Sim, porque crianças e
adolescentes negligenciados e invisibilizados pelo próprio Estado, têm sim,
maiores chances de que esses desdobramentos se reflitam, por exemplo, em
elevadas taxas de suicídio, de consumo abusivo de álcool e drogas, de depressão
e outros transtornos psicoemocionais, de evasão escolar e de precarização da
mão de obra na fase adulta.
Portanto, bastaria olhar para o
mundo, nesse exato momento, e perceber como ele está repleto de situações de
deslocamento humano forçado, de guerras e conflitos armados, de eventos
climáticos extremos, de miséria, de insegurança alimentar, de epidemias, de dor
e sofrimento expresso em diferentes formas e conteúdos, para parar de se abster
de pensar e de fazer algo a respeito. Nesse cenário caótico estão milhões de
crianças e adolescentes a mercê da empatia, da alteridade, da fraternidade
humana.
A médica e pedagoga italiana,
Maria Montessori, afirmava que “A paz não
escraviza o homem, pelo contrário, ela o exalta. Não o humilha, muito ao
contrário, ela o torna consciente de seu poder no universo. E porque está
baseada na natureza humana, ela é um princípio universal e constante que vale
para todo ser humano. É esse princípio que deve ser nosso guia na elaboração de
uma ciência da paz e na educação dos homens para a paz”.

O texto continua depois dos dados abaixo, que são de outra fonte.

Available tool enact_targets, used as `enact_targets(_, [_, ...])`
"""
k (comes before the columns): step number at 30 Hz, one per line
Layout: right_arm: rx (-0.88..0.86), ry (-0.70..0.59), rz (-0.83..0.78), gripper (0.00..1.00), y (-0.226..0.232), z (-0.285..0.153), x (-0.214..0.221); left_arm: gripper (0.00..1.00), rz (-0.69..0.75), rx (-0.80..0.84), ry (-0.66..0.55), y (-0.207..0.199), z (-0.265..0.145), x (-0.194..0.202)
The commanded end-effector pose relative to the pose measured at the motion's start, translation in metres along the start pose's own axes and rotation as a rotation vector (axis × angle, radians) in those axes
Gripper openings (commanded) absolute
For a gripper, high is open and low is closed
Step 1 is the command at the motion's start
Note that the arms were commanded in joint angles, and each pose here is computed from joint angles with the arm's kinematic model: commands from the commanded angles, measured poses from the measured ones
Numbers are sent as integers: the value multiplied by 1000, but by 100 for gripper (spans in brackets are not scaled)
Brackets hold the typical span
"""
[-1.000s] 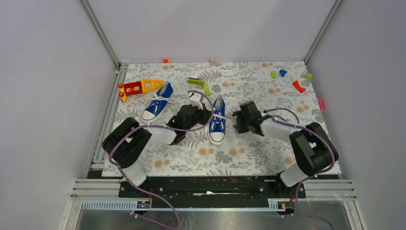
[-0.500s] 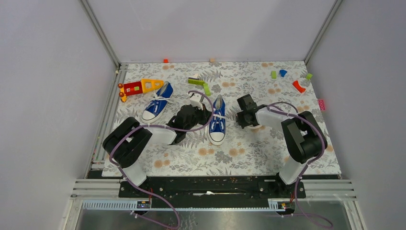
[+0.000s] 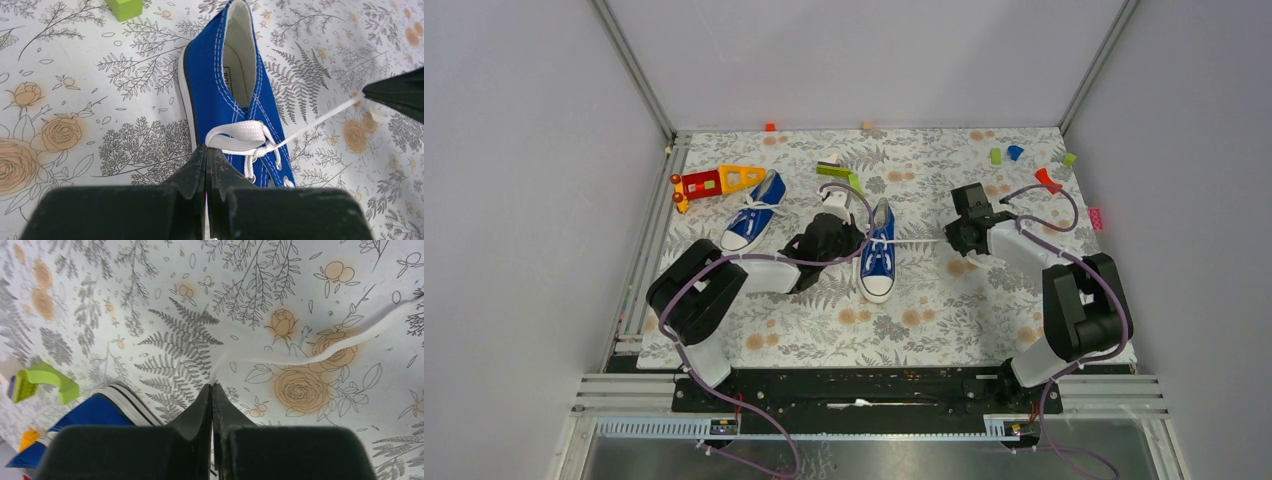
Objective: Tie the shoes
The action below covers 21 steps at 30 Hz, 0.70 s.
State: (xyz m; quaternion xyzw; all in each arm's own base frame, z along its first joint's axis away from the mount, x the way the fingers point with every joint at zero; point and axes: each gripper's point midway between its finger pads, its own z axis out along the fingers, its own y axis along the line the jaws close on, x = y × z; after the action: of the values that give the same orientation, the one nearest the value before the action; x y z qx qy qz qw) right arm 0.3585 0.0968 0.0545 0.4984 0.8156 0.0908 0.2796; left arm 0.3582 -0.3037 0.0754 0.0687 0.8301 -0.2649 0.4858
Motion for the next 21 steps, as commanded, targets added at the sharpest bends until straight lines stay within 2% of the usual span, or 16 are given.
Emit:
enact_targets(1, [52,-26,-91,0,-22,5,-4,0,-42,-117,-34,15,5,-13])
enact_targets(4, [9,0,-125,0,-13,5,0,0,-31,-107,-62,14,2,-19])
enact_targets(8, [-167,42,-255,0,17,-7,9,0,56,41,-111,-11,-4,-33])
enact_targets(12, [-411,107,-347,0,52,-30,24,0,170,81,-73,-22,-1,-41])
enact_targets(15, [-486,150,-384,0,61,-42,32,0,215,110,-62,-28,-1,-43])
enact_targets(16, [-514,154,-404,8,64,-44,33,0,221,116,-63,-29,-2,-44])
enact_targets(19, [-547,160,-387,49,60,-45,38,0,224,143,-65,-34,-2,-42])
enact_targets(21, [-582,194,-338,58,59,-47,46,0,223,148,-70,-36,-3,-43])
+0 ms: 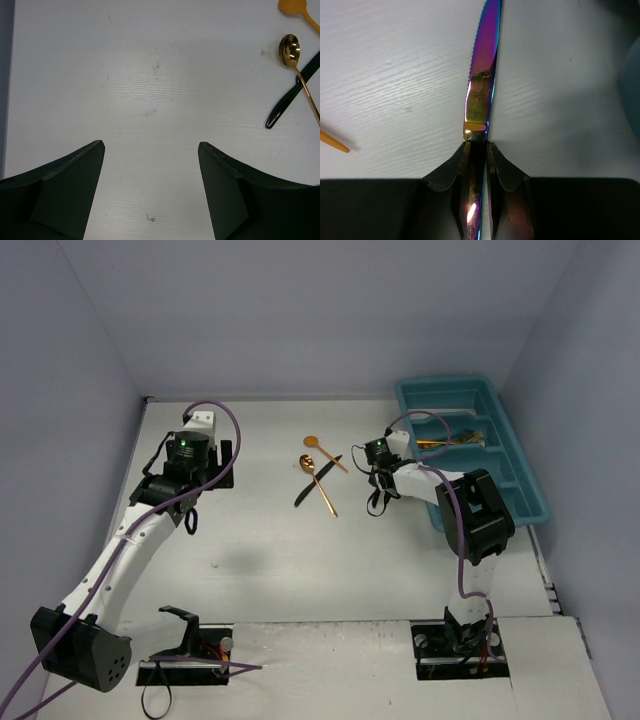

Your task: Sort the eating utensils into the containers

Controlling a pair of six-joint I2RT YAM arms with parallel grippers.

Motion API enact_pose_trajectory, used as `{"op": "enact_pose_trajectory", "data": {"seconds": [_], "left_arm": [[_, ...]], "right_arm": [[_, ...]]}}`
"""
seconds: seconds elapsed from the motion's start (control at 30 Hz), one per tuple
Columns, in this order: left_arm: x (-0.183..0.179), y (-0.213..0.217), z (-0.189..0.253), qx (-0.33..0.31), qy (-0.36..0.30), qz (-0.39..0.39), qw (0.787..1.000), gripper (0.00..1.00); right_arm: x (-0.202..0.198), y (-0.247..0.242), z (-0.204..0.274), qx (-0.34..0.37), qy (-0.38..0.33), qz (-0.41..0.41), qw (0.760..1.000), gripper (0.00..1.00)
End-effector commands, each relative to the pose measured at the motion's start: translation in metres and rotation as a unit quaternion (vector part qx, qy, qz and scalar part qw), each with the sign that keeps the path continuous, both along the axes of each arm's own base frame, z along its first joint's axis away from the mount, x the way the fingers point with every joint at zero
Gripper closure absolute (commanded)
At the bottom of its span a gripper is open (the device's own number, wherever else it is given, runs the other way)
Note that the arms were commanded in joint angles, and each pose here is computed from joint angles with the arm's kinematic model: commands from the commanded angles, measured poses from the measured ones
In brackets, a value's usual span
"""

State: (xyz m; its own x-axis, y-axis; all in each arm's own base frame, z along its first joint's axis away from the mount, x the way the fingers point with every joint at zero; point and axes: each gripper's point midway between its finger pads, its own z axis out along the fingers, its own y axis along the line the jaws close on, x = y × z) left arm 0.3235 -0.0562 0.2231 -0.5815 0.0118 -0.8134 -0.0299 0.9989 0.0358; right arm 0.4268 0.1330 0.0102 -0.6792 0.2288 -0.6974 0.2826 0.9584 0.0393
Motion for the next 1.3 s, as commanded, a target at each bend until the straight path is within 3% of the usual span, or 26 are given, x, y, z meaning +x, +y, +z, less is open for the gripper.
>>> {"op": "enact_pose_trajectory", "data": {"seconds": [0.0,0.2,0.57,0.7,0.8,1.03,1.27], "left_arm": [[0.008,0.001,0.014,-0.005,-0.028,0.001,1.000,0.27],[0.008,0.001,0.014,-0.005,-0.028,0.001,1.000,0.27],[0.008,0.000,0.014,-0.008,-0.028,0.000,1.000,0.27],[0.008,0.000,0.015,-0.008,-0.029,0.000,1.000,0.27],[0.008,-0.001,0.015,-0.009,-0.030,-0.001,1.000,0.27],[0.007,0.000,0.017,-0.009,-0.033,0.000,0.999,0.27],[0.007,0.000,0.017,-0.009,-0.033,0.000,0.999,0.27]], "right_arm": [[-0.028,-0.021,-0.007,-0.039,0.051,0.022,0.998,1.00],[-0.025,-0.011,0.027,-0.022,0.021,0.061,0.998,1.00],[-0.019,0.016,0.157,0.029,-0.121,0.121,0.985,1.00],[-0.021,-0.007,0.200,0.026,-0.180,0.057,0.982,1.00],[-0.021,-0.057,0.217,0.019,-0.212,-0.043,0.976,1.00],[-0.018,-0.150,0.188,0.074,-0.196,-0.185,0.960,1.00],[-0.010,-0.206,0.142,0.087,-0.154,-0.270,0.946,1.00]]}}
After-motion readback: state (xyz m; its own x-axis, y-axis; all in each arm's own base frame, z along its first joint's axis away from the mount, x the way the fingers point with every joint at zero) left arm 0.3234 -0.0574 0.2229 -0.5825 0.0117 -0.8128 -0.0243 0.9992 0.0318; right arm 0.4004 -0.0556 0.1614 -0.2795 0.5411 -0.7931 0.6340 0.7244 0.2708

Sendo assim, a ideia de restabelecer a convivência e a coexistência pacífica, no Brasil e no mundo, passa inevitavelmente pela atenção que é dada às crianças e aos adolescentes, na sua formação humana, naquilo que irá compor suas crenças, seus valores e seus princípios humanitários. Afinal de contas, “O futuro dependerá daquilo que fazemos no presente” (Mahatma Gandhi) e isso depende da inteira compreensão de que “As pessoas educam para a competição e esse é o princípio de qualquer guerra. Quando educarmos para cooperarmos e sermos solidários uns com os outros, nesse dia estaremos a educar para a paz” (Maria Montessori).